§ **ABOUT THIS EXERCISE**
Set down exactly the lines below between the line holding "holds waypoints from" and the line holding "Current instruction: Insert", inclusive; no other line belongs in the answer.

§ **Data extracted from a collection**
━━━

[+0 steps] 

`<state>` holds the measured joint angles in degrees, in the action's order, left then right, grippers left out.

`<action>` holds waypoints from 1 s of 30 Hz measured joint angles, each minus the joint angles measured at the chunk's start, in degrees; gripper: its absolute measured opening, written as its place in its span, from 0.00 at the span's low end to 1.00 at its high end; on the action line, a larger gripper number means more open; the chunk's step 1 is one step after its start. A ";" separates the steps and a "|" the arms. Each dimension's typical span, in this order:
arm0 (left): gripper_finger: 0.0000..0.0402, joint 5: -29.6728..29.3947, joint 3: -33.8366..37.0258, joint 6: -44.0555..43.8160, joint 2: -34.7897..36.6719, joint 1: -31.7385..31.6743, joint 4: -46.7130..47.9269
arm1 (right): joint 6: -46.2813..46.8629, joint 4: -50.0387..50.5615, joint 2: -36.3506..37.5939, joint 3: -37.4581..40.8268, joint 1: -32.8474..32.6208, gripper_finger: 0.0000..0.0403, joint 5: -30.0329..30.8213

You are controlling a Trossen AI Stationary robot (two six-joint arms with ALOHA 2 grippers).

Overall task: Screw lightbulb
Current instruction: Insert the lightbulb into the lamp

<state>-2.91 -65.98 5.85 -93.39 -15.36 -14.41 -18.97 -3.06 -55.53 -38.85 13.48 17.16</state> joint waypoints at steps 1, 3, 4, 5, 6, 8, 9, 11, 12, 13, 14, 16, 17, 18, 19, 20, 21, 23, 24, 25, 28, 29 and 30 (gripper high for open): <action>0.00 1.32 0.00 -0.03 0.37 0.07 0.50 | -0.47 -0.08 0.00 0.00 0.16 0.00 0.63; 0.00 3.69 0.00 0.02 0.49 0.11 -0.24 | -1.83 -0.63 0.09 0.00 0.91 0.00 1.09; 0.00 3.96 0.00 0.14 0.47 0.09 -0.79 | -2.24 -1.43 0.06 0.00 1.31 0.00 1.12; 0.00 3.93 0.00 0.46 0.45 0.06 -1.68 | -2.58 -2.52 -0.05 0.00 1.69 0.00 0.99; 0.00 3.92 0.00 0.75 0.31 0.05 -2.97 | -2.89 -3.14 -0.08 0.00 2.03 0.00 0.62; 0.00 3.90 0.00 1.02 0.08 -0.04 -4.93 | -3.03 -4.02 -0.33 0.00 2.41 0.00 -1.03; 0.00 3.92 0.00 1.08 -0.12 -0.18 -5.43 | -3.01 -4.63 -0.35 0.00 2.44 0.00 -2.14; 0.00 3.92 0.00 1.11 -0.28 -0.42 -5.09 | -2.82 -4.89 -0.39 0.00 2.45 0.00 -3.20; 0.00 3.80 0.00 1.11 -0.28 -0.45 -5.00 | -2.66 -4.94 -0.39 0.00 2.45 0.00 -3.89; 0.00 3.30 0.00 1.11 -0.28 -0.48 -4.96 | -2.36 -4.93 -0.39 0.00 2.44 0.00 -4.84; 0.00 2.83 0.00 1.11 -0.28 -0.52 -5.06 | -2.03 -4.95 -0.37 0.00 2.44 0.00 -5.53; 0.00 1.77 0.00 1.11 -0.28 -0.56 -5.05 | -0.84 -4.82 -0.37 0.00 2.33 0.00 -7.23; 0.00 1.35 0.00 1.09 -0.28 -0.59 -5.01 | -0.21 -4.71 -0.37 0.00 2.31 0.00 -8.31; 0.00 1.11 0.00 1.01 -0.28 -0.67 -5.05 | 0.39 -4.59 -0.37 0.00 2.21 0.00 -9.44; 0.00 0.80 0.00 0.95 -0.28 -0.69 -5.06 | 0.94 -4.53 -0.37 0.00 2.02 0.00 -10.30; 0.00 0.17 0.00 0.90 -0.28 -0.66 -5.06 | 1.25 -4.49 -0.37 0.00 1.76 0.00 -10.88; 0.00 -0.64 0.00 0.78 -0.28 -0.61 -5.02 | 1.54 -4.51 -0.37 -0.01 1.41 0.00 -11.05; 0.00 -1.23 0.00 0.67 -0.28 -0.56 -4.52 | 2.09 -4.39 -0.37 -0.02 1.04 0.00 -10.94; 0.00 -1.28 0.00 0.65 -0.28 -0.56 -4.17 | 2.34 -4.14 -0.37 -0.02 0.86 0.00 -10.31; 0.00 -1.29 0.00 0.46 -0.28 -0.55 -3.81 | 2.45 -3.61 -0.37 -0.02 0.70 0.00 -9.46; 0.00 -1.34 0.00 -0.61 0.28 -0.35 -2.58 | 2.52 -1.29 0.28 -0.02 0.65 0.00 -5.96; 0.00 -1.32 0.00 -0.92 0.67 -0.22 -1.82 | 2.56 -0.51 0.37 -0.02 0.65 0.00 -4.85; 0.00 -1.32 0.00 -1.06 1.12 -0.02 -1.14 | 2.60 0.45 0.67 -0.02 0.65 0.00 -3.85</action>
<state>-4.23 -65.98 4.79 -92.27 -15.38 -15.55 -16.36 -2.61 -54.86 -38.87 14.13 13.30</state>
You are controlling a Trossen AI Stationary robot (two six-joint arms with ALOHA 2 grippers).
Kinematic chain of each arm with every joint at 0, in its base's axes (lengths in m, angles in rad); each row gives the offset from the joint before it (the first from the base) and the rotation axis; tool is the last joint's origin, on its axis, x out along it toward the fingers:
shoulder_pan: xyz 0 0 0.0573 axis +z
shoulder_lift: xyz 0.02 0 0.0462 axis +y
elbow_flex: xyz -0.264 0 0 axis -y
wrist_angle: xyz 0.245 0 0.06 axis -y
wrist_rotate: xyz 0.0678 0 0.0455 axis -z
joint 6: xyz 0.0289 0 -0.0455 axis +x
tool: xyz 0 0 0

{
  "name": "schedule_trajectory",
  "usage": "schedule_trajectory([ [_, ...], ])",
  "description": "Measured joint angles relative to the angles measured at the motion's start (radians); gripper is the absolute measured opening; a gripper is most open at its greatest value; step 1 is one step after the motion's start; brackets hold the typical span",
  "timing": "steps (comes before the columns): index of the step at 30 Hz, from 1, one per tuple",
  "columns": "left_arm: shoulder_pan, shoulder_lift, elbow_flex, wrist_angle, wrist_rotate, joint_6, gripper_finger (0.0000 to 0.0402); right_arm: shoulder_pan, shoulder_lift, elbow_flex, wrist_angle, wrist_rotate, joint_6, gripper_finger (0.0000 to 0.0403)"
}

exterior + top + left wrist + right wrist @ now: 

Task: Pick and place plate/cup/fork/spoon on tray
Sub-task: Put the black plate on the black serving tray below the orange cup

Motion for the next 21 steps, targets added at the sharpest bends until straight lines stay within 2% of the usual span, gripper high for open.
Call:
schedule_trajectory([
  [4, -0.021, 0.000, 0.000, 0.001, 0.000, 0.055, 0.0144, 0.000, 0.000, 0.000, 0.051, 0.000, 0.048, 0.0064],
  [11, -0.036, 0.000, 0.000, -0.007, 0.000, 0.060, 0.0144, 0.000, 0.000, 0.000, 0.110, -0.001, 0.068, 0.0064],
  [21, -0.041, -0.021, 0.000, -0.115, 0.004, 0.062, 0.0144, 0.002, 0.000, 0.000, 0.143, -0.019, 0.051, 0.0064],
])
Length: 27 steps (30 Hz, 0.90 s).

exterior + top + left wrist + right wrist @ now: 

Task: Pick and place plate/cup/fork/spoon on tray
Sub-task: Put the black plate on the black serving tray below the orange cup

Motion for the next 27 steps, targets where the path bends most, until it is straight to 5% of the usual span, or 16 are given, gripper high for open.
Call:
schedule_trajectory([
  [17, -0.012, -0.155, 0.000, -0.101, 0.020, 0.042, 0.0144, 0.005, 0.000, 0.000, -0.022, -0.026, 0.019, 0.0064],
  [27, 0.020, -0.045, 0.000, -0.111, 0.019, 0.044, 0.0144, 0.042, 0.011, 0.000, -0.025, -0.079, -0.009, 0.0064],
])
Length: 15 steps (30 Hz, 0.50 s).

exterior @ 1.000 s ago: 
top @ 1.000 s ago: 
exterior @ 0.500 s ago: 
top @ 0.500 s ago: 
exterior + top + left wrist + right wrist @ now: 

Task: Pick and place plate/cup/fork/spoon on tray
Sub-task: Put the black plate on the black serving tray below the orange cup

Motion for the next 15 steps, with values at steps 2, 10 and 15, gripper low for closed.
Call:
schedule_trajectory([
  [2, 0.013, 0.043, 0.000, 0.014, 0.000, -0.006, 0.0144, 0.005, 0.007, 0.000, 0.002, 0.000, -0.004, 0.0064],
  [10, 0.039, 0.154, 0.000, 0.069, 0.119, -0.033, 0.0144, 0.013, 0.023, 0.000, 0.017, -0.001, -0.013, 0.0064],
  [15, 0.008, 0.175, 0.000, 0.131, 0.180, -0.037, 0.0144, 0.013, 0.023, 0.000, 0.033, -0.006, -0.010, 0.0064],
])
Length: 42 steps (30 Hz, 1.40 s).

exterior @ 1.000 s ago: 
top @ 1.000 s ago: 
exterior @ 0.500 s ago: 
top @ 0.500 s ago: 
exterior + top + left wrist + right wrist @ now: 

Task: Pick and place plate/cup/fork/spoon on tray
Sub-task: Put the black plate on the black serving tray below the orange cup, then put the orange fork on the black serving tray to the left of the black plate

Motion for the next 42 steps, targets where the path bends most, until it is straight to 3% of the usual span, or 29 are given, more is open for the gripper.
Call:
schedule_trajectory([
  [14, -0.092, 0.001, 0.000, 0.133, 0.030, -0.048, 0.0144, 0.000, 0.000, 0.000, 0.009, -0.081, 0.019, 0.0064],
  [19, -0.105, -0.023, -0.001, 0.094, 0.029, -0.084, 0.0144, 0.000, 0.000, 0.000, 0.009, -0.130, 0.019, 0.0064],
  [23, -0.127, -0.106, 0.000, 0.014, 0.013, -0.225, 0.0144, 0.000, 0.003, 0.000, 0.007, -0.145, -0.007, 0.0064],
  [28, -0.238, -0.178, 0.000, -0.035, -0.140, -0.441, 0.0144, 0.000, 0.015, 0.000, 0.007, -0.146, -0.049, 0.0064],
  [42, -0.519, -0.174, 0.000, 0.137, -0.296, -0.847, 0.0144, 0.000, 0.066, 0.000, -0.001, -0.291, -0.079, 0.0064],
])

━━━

§ **ANSWER SECTION**
`<action>` holds waypoints from 1 s of 30 Hz measured joint angles, each minus the joint angles measured at the chunk's start, in degrees; gripper: its absolute measured opening, written as its place in its span, from 0.00 at the span's low end to 1.00 at its high end; on the action line, a larger gripper number means more open; the chunk's step 1 is one step after its start. A ";" separates the steps and a "|" the arms. Each dimension's typical span, in this order:
arm0 (left): gripper_finger: 0.0000..0.0402, joint 5: -29.6728..29.3947, joint 3: -33.8366..37.0258, joint 6: -44.0555..43.8160, joint 2: -34.7897..36.6719, joint 1: -31.7385..31.6743, joint 4: -46.7130..47.9269
arm1 (right): joint 6: -46.2813..46.8629, joint 4: -50.0387..50.5615, joint 2: -36.3506..37.5939, joint 3: -37.4581..40.8268, joint 1: -32.8474..32.6208, gripper_finger: 0.0000..0.0403, joint 5: -30.0329..30.8213

You are controlling a Trossen AI Stationary robot (two six-joint arms with ALOHA 2 grippers).

Overall task: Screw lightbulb
Current instruction: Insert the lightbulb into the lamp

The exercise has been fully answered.